> Assigned task: Please restate, word for word, the lines below that begin at the one with "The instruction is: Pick" and end at the one with "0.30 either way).". Leave out all other lines.

> Listed entries:

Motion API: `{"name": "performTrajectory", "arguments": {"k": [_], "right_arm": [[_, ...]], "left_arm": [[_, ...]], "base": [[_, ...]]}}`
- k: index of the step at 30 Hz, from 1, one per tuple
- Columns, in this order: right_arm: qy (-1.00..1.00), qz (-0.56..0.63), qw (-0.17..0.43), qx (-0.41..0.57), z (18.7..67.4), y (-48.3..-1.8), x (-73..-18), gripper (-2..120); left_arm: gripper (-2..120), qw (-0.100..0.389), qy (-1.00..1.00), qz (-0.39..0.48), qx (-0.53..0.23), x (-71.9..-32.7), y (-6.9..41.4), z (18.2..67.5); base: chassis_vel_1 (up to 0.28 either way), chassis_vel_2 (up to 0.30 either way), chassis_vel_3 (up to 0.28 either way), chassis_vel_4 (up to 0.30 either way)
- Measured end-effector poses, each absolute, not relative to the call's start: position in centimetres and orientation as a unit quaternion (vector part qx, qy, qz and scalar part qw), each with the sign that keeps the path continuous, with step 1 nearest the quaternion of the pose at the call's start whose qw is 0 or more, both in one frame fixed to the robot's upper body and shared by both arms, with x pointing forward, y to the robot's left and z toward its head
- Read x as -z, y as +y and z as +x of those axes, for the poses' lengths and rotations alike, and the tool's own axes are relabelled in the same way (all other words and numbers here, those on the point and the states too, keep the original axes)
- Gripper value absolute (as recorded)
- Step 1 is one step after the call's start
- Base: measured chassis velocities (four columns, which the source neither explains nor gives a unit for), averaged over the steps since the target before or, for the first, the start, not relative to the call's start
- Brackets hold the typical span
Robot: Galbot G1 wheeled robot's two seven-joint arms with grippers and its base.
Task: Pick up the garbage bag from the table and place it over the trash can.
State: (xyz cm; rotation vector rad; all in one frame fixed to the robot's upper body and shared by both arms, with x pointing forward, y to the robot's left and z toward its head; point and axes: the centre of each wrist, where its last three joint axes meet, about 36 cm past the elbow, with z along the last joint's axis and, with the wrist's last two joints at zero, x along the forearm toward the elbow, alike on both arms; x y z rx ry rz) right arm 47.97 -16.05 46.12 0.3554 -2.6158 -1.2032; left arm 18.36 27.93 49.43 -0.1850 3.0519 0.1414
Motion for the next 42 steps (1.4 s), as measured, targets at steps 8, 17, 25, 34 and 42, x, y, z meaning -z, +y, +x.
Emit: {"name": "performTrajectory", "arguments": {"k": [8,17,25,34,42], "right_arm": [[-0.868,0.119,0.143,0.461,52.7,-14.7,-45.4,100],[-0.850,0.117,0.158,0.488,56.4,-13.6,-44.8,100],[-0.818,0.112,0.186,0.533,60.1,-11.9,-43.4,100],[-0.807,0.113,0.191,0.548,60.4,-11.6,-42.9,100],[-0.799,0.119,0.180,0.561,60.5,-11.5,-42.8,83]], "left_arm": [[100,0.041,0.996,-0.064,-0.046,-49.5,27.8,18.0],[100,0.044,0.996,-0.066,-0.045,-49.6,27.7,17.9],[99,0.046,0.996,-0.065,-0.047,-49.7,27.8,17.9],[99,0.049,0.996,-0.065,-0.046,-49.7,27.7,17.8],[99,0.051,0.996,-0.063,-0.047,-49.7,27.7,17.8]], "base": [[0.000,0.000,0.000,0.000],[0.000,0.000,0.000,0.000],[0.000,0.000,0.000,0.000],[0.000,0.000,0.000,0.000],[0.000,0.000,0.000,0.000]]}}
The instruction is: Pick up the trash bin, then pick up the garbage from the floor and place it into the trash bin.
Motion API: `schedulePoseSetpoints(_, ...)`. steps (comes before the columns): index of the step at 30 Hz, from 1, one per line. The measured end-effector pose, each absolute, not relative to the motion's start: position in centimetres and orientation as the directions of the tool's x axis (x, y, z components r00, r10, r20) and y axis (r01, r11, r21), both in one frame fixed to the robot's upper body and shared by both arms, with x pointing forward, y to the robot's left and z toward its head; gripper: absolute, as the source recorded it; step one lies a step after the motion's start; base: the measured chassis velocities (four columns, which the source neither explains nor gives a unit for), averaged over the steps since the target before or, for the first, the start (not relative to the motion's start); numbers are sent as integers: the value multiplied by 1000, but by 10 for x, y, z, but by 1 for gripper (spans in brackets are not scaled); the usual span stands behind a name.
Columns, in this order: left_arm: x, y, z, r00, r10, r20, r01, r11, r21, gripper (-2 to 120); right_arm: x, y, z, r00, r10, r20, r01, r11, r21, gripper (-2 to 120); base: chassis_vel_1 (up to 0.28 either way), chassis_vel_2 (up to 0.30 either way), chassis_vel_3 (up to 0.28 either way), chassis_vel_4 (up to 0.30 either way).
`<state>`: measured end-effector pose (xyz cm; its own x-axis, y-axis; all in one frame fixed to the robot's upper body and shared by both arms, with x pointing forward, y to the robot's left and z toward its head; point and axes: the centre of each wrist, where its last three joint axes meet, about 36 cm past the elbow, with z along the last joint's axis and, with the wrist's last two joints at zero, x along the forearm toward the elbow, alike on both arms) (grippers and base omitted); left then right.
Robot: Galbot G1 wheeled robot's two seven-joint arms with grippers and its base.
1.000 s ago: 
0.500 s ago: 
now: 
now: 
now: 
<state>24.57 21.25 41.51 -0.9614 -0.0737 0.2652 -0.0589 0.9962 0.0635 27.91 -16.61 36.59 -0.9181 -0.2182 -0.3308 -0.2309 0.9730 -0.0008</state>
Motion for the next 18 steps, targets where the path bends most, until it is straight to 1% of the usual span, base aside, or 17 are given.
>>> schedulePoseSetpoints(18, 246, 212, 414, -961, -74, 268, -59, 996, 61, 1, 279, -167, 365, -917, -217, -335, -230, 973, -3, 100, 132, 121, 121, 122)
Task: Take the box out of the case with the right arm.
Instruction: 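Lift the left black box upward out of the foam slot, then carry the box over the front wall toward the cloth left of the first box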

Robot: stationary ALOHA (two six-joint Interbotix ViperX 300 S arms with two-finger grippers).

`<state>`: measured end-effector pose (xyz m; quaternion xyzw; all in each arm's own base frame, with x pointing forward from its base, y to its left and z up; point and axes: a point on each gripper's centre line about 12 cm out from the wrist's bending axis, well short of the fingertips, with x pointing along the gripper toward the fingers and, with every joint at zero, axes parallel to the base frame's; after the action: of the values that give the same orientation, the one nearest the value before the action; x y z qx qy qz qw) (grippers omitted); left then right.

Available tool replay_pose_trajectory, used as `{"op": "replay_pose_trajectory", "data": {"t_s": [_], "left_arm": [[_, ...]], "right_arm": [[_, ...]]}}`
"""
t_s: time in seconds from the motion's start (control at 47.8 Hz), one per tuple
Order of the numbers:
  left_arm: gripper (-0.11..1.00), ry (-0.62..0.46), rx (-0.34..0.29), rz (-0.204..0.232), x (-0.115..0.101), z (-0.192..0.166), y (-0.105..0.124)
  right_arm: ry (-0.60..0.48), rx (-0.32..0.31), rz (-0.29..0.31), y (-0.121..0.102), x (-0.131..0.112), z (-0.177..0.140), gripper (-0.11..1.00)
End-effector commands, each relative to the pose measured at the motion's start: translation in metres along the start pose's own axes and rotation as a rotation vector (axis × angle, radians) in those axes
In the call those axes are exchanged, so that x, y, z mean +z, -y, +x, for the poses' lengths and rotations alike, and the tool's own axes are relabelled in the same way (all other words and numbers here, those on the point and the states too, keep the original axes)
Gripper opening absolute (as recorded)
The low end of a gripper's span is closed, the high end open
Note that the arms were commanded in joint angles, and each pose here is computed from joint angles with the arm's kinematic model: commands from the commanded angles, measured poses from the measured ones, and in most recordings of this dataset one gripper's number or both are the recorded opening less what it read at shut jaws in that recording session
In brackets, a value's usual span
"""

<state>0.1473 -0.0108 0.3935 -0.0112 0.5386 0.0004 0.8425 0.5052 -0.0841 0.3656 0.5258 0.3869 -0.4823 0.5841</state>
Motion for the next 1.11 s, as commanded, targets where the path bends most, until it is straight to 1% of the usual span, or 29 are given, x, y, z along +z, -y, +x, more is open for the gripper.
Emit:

> The answer:
The instruction is: Pick up the trash bin, then pick up the garbage from the floor and place it into the trash bin.
Motion API: `schedulePoseSetpoints(_, ...)`. steps (comes before the columns): index of the step at 30 Hz, from 1, one per line. The measured end-effector pose, each absolute, not relative to the motion's start: position in centimetres and orientation as the directions of the tool's x axis (x, y, z components r00, r10, r20) and y axis (r01, r11, r21), both in one frame fixed to the robot's upper body and shared by both arms, with x pointing forward, y to the robot's left and z toward its head; gripper: absolute, as the source recorded it; step one lies a step after the motion's start; base: the measured chassis velocities (four columns, which the source neither explains nor gives a unit for), averaged over the steps since the target before or, for the first, the start (not relative to the motion's start); numbers are sent as integers: the value multiplied by 1000, but by 10 for x, y, z, but by 1 for gripper (spans in brackets are not scaled); the usual span stands behind a name.
Columns, in this order: left_arm: x, y, z, r00, r10, r20, r01, r11, r21, gripper (-2 to 120); right_arm: x, y, z, r00, r10, r20, r01, r11, r21, gripper (-2 to 120); base: chassis_vel_1 (up to 0.28 either way), chassis_vel_2 (up to 0.30 either way), chassis_vel_3 (up to 0.28 either way), chassis_vel_4 (up to 0.30 either way).

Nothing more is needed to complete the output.